→ Exercise aim
Would you please copy the part of the material below that opens with the line containing "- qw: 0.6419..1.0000" and closes with the line containing "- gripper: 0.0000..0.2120"? Copy it exactly, and only it.

→ Provided data
○ ○ ○
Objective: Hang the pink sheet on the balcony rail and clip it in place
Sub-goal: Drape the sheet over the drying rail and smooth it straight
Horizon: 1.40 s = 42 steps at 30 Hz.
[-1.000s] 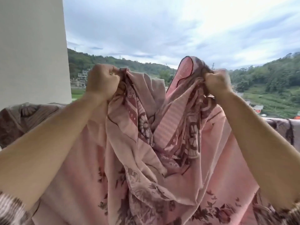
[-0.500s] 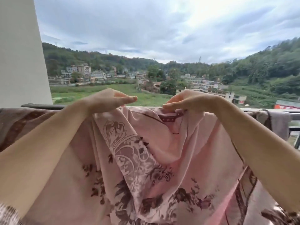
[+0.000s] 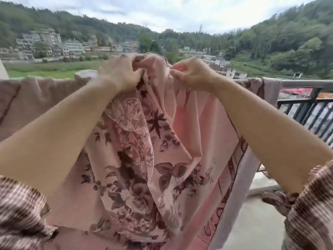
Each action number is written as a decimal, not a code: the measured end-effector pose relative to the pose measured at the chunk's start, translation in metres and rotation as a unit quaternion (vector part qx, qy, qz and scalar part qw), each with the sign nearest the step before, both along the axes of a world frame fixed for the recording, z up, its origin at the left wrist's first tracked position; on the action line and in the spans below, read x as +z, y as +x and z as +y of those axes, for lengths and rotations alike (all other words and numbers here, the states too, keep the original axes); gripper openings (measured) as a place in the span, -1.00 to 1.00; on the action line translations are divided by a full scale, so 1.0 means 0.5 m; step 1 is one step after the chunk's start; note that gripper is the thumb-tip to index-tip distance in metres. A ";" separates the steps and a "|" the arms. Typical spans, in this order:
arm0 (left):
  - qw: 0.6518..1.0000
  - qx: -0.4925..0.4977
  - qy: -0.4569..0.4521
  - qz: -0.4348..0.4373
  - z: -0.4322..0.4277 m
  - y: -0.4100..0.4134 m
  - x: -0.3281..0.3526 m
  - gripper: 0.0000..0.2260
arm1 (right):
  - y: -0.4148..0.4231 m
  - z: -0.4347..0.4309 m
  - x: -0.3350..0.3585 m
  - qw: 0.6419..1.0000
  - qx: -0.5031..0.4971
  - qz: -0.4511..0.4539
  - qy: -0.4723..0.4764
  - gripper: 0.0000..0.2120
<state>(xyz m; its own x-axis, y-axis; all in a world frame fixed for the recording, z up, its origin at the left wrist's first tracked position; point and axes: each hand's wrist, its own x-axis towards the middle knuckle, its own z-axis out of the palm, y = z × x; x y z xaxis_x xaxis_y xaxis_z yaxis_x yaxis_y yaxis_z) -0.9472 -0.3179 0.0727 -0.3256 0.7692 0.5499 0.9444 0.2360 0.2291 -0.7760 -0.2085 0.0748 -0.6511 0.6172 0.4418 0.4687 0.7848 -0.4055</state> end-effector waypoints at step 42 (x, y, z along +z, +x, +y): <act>0.945 0.037 0.259 -0.199 0.410 0.698 -0.188 -0.67 | 0.512 0.556 -0.226 0.795 0.363 0.145 -0.465 -0.51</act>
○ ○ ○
→ Solved exercise
  - qw: 0.6419..1.0000
  - qx: -0.5031..0.4971
  - qz: -0.4511..0.4539
  - qy: -0.4723..0.4764
  - gripper: 0.0000..0.2120

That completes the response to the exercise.